Et de poursuivre : « La perte de production pourrait se situer entre 350 et 400 mégawatts selon nos propres estimations alors que la production actuelle oscille autour de 900 mégawatts. Si la tendance à la baisse des eaux persiste, la Snel perdra un peu moins de la moitié de sa production ».

L’essentiel de la production en RDC est réalisée par deux centrales hydroélectriques vieillissantes situées sur le Congo, à 260 km en aval de Kinshasa, à côté d’une dizaine d’autres petites centrales disséminées à travers le pays.

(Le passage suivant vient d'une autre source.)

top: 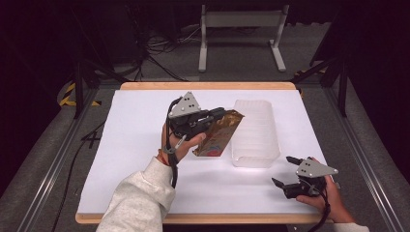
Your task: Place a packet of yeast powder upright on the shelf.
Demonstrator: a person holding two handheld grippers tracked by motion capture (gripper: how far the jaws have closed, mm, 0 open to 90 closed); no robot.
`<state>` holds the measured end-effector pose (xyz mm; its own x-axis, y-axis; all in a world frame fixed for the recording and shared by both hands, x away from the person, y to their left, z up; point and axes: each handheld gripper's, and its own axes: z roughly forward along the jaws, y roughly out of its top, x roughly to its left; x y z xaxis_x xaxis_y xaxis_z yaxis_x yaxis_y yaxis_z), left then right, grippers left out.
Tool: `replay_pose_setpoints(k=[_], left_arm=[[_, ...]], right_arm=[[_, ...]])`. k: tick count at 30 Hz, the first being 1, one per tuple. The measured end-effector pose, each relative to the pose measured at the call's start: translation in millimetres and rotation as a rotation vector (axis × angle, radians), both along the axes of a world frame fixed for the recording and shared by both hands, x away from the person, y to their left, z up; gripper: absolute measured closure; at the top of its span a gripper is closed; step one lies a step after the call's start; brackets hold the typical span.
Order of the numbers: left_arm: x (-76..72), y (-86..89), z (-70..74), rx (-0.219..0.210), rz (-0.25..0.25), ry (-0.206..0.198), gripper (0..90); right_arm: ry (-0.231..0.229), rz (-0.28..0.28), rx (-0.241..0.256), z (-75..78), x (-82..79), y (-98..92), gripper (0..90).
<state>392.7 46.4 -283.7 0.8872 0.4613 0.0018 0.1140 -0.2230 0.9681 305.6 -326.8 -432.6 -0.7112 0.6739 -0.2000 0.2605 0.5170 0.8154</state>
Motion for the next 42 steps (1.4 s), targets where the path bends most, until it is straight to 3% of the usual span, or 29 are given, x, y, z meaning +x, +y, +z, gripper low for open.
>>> replay_pose_setpoints(k=[16, 24, 33, 37, 42], left_arm=[[13.5, -29.2, 12.2, -0.045, -0.03, -0.002, 86.4], [16.7, -57.5, 15.1, -0.055, -0.06, -0.005, 86.4], [20.4, -85.7, 6.9, -0.07, -0.085, 0.003, 86.5], [23.2, -90.6, 1.8, -0.077, -0.09, 0.013, 86.4], [26.9, -94.1, -5.0, -0.12, -0.079, 0.02, 86.4]], right_arm=[[-0.001, 0.0, 0.003, -0.3, 0.2, -0.9, 11.6], [-0.003, -0.001, 0.004, 0.4, -0.2, -1.6, 11.6], [-0.005, 0.004, 0.011, 1.0, -0.8, -2.6, 11.6], [-0.003, 0.004, 0.012, 0.9, -0.9, -2.6, 11.6], [-0.002, 0.003, 0.013, 0.5, -0.7, -2.7, 11.6]])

A en croire la même source, M. Cédric Tshumbu, un des responsables de la société assurant la surveillance et l’entretien des cours d’eau de la RDC, a expliqué que « un déficit de pluviométrie a été enregistré dans l’ensemble du réseau en amont de Kinshasa avec comme conséquence des eaux qui ont baissé de moitié comparé à la même période l’année dernière ».

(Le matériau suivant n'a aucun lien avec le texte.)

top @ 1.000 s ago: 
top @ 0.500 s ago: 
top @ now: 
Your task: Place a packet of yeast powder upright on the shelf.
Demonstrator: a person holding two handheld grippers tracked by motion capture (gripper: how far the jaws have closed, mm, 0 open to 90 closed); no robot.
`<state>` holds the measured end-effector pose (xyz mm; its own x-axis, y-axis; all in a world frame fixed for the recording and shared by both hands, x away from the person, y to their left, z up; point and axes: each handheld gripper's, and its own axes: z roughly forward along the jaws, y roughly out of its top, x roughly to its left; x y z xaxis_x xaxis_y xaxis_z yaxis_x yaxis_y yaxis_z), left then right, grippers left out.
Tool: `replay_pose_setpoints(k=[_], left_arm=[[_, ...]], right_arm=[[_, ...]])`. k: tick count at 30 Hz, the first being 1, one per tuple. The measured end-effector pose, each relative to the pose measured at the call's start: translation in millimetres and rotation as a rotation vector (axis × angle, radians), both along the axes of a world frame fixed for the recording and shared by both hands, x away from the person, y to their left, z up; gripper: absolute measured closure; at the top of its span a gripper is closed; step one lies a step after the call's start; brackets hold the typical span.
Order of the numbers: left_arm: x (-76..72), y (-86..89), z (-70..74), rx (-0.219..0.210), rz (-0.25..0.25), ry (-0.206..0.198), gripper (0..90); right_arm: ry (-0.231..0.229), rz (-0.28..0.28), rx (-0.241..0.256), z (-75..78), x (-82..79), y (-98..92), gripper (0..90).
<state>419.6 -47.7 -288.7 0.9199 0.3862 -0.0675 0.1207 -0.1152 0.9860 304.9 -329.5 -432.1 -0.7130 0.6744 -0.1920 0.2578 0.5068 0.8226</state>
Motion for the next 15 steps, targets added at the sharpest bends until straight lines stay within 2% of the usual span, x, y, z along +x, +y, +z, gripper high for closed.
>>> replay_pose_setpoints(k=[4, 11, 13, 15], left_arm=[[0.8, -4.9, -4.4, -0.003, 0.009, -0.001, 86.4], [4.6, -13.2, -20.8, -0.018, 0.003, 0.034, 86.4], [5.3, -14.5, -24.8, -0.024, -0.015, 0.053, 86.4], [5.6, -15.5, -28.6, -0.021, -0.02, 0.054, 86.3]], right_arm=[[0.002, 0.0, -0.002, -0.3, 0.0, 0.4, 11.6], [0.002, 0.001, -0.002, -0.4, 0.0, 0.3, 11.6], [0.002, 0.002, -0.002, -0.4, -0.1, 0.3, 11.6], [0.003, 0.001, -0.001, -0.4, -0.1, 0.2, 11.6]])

« Tout dépend de la météo. La situation pourrait s’améliorer d’ici le mois de mai lors de la grande saison des pluies », a-t-il ajouté.

Malgré son important potentiel hydroélectrique non exploité, la RDC est classée parmi les États africains disposant d’un faible taux de desserte en électricité qui varie entre 9 et 15% pour ses 70 millions d’habitants. D’ailleurs certain quartier de la Capitale de Kinshasa tel que Camp LUKA, Cité de l’espoir… ne son même pas alimenté en énergie électrique. Et Cette obscurité engendre de l’insécurité.